Der Mehraufwand in den Apotheken „ist immens“, so Kiefer, der auch der Präsident der Bundesapothekerkammer ist. „Es sind einfach zu viele Präparate knapp geworden“, so Kiefer. Und es geschehe zulasten der pharmakotherapeutischen Begleitung. Das dürfe nicht sein. „Arzneimittel sind nun mal keine Brötchen, sondern ganz besondere Produkte", so Kiefer.

Auch der stellvertretende Vorsitzende der CDU/CSU-Bundestagsfraktion, Georg Nüßlein, hat erneut auf die anhaltenden Klagen über Lieferengpässe reagiert: „Die Corona-Krise hat viele Facetten.

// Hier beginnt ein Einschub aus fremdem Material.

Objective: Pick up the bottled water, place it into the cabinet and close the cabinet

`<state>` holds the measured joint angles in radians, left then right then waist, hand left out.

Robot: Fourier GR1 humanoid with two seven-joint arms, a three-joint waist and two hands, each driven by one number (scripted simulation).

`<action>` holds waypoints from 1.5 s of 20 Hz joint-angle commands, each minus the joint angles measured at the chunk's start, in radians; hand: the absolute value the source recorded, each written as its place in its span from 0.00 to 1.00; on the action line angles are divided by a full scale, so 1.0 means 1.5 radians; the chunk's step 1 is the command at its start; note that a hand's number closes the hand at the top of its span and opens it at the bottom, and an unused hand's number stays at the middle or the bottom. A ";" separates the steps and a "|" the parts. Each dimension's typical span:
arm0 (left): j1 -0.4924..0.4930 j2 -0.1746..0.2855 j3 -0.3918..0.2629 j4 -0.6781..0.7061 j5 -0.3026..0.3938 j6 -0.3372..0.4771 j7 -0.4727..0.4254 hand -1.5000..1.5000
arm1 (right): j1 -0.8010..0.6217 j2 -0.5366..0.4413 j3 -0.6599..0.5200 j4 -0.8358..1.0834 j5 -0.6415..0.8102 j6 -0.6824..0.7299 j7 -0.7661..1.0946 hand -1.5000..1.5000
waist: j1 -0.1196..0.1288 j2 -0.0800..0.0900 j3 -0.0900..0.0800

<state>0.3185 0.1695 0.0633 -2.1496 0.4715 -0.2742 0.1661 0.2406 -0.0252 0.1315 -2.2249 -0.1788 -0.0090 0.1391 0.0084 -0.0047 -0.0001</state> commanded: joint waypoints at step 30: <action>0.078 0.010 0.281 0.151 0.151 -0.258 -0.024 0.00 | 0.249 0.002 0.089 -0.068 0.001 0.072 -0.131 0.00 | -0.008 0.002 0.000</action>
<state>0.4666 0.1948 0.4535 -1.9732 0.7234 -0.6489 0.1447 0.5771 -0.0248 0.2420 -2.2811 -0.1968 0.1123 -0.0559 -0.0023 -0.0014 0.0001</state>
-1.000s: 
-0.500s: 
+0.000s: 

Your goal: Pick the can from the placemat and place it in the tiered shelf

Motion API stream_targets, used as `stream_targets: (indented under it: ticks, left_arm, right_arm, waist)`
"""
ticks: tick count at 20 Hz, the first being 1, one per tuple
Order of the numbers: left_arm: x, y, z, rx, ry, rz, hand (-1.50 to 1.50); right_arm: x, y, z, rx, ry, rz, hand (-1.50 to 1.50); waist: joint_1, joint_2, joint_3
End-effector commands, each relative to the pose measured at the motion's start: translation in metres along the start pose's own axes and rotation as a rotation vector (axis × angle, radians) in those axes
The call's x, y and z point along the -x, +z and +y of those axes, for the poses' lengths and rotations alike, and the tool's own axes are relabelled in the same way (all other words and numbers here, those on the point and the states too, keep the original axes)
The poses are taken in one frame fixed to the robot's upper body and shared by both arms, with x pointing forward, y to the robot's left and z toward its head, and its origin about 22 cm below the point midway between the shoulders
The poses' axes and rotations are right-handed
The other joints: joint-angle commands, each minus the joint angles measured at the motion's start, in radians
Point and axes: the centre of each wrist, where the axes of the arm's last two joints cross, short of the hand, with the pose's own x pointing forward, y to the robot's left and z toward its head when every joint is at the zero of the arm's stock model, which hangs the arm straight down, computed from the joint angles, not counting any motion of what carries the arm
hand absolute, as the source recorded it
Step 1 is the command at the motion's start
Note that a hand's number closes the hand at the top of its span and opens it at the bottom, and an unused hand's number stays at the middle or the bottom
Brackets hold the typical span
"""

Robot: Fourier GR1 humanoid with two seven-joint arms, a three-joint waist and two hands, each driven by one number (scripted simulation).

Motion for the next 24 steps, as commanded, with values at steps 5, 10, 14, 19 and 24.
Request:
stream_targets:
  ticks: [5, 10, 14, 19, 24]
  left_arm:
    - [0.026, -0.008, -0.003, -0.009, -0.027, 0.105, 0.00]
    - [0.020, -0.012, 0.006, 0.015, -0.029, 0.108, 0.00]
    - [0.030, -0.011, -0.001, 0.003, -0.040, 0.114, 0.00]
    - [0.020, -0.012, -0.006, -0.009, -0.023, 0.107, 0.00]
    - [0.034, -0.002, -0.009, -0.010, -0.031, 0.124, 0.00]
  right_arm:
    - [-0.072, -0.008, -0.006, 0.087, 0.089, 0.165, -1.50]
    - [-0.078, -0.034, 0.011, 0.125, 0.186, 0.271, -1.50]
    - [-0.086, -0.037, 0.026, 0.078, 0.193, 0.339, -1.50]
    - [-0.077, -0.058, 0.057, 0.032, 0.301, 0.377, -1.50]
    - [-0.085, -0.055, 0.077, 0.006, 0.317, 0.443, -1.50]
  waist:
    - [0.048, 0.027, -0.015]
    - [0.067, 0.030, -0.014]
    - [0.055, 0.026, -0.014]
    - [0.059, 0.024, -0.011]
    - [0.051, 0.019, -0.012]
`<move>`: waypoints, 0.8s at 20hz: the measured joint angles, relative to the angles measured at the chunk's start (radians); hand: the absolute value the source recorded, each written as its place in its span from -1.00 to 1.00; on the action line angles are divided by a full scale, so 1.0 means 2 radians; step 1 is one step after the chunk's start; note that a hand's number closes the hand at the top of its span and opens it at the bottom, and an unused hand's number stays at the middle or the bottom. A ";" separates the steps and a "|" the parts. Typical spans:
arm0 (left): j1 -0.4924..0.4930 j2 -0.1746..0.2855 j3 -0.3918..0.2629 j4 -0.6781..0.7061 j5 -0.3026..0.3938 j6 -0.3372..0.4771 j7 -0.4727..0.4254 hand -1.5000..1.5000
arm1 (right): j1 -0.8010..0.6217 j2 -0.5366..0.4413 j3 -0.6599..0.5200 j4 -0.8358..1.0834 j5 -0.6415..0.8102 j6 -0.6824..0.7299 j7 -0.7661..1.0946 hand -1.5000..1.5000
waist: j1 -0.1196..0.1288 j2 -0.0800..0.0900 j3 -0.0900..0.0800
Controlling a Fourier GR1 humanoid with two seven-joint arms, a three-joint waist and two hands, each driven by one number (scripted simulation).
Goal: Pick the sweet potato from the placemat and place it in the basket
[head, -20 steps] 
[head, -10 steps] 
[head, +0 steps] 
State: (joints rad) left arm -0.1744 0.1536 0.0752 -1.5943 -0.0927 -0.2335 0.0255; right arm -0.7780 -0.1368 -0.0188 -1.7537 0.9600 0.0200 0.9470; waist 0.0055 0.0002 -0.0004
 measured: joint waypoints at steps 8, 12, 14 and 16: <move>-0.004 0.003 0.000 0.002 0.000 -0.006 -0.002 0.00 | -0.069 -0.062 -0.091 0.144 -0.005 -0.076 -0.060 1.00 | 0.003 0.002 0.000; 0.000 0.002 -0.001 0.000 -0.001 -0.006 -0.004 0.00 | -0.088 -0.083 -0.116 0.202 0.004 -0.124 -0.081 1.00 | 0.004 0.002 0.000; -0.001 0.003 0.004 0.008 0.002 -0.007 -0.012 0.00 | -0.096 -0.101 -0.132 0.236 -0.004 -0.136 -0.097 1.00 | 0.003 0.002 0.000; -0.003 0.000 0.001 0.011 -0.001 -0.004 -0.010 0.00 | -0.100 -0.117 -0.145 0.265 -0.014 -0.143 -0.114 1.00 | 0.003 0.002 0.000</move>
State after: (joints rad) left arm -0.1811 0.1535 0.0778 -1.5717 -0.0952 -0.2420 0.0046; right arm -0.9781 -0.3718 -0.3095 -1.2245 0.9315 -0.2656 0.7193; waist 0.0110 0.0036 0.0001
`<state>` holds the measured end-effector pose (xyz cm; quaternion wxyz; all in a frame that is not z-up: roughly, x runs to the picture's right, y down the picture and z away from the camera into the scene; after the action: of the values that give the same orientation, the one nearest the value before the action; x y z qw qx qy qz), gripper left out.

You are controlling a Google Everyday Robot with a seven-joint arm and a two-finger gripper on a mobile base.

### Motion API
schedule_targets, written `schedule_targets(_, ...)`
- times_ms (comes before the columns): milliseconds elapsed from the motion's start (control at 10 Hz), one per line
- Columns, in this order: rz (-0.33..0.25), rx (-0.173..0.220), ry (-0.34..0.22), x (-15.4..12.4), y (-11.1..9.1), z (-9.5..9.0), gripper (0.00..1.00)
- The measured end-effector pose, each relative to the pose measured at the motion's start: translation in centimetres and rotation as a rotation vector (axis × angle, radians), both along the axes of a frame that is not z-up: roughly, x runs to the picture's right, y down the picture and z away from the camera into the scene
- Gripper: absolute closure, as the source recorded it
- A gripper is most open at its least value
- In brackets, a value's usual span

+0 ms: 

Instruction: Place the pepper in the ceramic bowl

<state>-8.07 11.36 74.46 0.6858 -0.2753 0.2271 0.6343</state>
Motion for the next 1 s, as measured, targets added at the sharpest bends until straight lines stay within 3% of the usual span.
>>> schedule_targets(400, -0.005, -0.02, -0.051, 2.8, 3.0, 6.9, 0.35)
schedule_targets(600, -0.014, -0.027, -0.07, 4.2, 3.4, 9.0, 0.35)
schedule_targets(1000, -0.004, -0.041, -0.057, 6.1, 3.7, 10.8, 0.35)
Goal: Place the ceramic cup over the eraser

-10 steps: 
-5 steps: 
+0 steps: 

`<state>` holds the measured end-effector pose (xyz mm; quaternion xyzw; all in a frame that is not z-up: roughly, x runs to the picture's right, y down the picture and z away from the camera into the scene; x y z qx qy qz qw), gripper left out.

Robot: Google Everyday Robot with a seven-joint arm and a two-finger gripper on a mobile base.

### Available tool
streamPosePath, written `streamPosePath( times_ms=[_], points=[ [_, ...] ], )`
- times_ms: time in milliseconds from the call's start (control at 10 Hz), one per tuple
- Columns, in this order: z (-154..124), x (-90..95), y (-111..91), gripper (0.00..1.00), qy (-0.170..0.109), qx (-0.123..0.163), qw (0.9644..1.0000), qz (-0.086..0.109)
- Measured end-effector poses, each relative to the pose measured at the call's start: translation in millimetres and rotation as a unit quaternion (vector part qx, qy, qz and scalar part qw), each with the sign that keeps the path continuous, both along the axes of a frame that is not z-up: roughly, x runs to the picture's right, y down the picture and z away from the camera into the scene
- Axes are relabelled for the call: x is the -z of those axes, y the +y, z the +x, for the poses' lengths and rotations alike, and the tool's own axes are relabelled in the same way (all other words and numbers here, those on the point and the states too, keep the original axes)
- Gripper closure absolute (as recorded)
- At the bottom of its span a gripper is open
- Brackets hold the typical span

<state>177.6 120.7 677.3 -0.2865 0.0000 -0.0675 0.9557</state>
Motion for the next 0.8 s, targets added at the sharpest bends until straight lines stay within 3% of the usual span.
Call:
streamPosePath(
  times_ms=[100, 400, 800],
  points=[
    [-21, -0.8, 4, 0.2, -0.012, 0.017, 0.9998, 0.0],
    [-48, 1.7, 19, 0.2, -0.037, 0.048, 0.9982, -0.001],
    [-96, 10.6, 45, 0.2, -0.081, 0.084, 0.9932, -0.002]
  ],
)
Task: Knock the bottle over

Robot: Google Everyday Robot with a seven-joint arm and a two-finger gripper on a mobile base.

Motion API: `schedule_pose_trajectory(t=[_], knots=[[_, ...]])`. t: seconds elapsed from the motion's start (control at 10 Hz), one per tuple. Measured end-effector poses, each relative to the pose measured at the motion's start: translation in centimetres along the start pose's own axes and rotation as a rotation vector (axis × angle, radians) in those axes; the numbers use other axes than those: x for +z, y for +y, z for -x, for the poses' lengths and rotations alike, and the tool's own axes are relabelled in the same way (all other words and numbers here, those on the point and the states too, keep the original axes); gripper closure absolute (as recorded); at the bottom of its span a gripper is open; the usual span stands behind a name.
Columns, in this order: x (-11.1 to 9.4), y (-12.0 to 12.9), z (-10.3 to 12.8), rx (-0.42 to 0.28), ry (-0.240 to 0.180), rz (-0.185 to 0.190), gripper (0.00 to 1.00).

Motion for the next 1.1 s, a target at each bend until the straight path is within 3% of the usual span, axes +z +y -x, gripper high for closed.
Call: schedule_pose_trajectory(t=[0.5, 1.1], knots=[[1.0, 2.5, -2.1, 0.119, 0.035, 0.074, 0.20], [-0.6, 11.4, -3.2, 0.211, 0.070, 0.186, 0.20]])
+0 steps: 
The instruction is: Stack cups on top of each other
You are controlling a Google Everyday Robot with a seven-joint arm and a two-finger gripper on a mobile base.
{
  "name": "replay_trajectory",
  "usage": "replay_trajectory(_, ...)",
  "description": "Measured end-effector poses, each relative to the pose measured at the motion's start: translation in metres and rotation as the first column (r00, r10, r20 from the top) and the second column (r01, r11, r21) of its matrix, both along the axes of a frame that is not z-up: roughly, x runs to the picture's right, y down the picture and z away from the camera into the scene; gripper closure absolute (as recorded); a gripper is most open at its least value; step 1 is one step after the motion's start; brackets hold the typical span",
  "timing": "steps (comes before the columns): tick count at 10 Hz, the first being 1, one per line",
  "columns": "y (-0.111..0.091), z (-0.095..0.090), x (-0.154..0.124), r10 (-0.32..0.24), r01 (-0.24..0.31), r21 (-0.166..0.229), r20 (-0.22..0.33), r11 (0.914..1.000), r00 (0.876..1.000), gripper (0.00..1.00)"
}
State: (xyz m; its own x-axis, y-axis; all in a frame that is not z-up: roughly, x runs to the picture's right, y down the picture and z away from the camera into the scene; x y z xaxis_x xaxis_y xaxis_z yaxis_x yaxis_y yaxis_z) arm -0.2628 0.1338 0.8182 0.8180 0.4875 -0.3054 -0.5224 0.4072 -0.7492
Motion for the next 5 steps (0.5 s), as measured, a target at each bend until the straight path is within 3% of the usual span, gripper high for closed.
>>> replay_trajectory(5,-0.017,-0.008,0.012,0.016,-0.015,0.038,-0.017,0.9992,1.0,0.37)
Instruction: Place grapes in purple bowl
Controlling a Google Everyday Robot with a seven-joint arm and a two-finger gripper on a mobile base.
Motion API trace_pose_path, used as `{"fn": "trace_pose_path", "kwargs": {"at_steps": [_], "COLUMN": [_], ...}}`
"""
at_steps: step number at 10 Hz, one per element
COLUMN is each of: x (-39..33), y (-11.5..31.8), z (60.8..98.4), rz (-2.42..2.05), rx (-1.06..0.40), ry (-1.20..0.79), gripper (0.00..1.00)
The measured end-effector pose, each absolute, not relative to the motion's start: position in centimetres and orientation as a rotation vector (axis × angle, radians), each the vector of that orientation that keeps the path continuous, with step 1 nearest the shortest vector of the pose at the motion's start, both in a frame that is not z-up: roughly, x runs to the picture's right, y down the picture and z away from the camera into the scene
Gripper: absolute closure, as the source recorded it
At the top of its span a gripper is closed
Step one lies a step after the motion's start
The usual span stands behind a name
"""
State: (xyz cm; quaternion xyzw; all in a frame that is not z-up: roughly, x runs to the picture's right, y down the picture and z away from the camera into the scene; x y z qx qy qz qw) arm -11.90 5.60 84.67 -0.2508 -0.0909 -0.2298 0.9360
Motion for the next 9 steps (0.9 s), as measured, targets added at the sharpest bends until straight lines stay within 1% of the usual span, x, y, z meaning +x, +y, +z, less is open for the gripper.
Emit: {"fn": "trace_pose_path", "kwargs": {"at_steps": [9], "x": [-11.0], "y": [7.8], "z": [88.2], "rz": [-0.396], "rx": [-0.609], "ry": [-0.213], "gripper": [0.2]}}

Eine davon ist, dass Medikamente knapp werden. Dies liegt daran, dass ein beträchtlicher Teil an Wirkstoffen und lebenswichtigen Arzneimitteln wie etwa Antibiotika in Asien produziert werden. Dort sind die Produktionsbedingungen vielfach schlecht und die Umweltverschmutzung hoch. Ideale Bedingungen für die Entstehung multiresistenter Keime“, so der CSU-Gesundheitspolitiker.

Nüßlein fordert, das „derzeitige System der Rabattverträge“ anzupassen. „Die aktuelle Praxis, einen Rabattvertrag für ein Arzneimittel ausschließlich mit einem Hersteller zu schließen, mündet in Lieferengpässen, wenn dieser Hersteller – aus welchem Grund auch immer – nicht liefern kann. Rabattverträge sollten daher mit mindestens zwei Herstellern geschlossen werden.“ Außerdem müsse in Zukunft mindestens ein Hersteller, der lückenlos eine europäische Lieferkette nachweisen könne, einen Zuschlag für einen Rabattvertrag erhalten. „Das wird mittelfristig zu einer Verlagerung der Produktion nach Deutschland und Europa führen. Wir haben es selbst in der Hand, Lieferengpässe bei Arzneimitteln vorzubeugen“, so Nüßlein.